Are We Tired of 2018 Predictions Yet?

I get tired of reading predictions that are really disguised as either self promotion or demonstrate a fundamental lack of understanding of how things really work.  No one is held accountable by them, most so-called “experts” aren’t driving the change, but observing it (which is fine, but always prefer those in the trenches than those commenting about those in the trenches).  Which is normally why I dont write about the trends impacting working capital and finance.

Sure there are the usual suspects:

  • Machine learning's impact on invoice finance and generally expanding use of data and advanced analytics
  • Distributed Ledger Technology (DLT) continued efforts to inject liquidity in the supply chain
  • How digitization will impact back office, credit risk assessment, digital lending, etc. especially in light of new regulations such as the arrival of Open APIs under the Payment Services Directive 2 (PSD2).

Or my favorite one, banks building FinTech partnerships (wow, whoppty doo). Great insights there. But of course nothing can beat the prediction of yet another chaotic year for cryptocurrencies.  I mean where were all these gurus in Jan 2017 when no one heard of ICOs and no one talked about Bitcoin or other cryptos?

Please just stop. 

But since I am on the subject, I would like to briefly mention two things that deeply concern me and can impact the credit, banking, and financial markets in 2018 beyond how tech is changing the world.  They are:

  • The Sovereign Debt Crisis
  • Central Bank’s trillions in accumulated assets

Both the governments around the world and Central banks have been playing a giant game of poker.  Central Bankers have a made a big bet: they have basically bailed-out the banks to prevent massive losses in the financial sector, inflated the stock market so that the household sector feels wealthier, and priced money so cheaply for the corporate and government sectors to borrow.  How?  Specifically, the Big 4 central banks — the Fed, the ECB, the BOJ, and the PBOC have purchased $20 TRILLION worth of financial assets.



This of course inflates other assets.  As the well-respected Ben Hunt says over in Epsilon Theory , “this basically means quality has been a useless guide to picking stocks.  Over the past eight and a half years, Quality has been absolutely useless as an investment derivative. You’ve made a grand total of not quite 3% on your investment, while the S&P 500 is up almost 300%.”

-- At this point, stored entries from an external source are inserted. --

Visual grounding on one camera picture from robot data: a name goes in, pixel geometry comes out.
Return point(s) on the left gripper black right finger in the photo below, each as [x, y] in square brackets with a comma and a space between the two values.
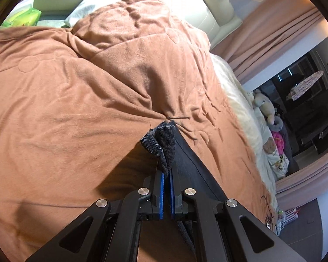
[224, 230]

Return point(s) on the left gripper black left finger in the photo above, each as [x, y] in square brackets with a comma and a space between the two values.
[107, 230]

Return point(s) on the dark denim pants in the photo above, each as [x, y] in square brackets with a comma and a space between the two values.
[166, 143]

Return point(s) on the pink plush item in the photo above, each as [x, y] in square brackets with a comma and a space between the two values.
[279, 141]

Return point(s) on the grey plush toy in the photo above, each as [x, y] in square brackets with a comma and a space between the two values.
[277, 125]

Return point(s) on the cream bed sheet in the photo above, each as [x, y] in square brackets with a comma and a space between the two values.
[251, 121]

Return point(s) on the beige plush toy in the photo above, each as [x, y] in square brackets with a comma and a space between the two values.
[265, 105]

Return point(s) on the brown bed blanket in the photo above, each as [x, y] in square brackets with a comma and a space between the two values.
[74, 104]

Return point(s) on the floral hanging garment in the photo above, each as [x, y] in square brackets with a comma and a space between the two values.
[301, 88]

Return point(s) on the pink curtain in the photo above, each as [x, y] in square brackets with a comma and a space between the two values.
[266, 34]

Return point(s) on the white pillow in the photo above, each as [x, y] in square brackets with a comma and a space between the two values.
[83, 9]

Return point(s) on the green pillow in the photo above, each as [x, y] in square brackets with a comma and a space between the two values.
[26, 17]

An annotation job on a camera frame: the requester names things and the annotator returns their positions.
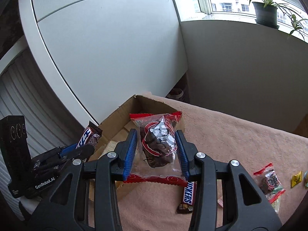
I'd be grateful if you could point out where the yellow small snack packet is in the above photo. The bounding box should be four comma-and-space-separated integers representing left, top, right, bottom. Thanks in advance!
291, 171, 302, 188

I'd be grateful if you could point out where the red clear dark snack bag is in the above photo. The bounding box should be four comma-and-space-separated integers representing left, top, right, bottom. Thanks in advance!
125, 111, 187, 187

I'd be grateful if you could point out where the snickers bar wrapper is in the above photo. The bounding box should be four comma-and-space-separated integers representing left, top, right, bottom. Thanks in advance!
76, 121, 102, 148

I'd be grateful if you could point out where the red green snack bag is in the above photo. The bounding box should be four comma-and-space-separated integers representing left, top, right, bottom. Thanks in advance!
271, 195, 281, 214

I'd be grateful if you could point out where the open cardboard box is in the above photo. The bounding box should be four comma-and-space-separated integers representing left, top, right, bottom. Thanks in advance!
89, 95, 187, 201

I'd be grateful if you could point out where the yellow candy in green wrapper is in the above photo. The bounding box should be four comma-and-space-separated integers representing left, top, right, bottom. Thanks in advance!
304, 171, 308, 189

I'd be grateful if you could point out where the pink table cloth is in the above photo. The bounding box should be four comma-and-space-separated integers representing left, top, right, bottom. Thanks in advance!
119, 96, 307, 230

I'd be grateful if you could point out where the white cabinet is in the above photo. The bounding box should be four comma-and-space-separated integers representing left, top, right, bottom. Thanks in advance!
18, 0, 187, 126

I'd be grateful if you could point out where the potted spider plant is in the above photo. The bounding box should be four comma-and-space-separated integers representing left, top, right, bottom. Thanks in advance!
249, 0, 307, 41

And what about Sovereign debt?  According to Epsilon’s note, the ECB announced its intentions to prop up the European sovereign debt market directly in 2012. Since that announcement — even though both Portugal and Italy have higher debt-to-GDP ratios today than in 2012— the spread versus U.S. interest rates has done nothing but decline.

So the above two items to me are much more alarming and something to watch then all these predictions on how machine learning will change invoice finance, or artificial intelligence (which few really understand) will change underwriting, etc.  That’s not to undermine all the changes going on brought on by data, digitization, new regulations, etc. but just that the two things above can hit markets very fast, very hard, and without warning.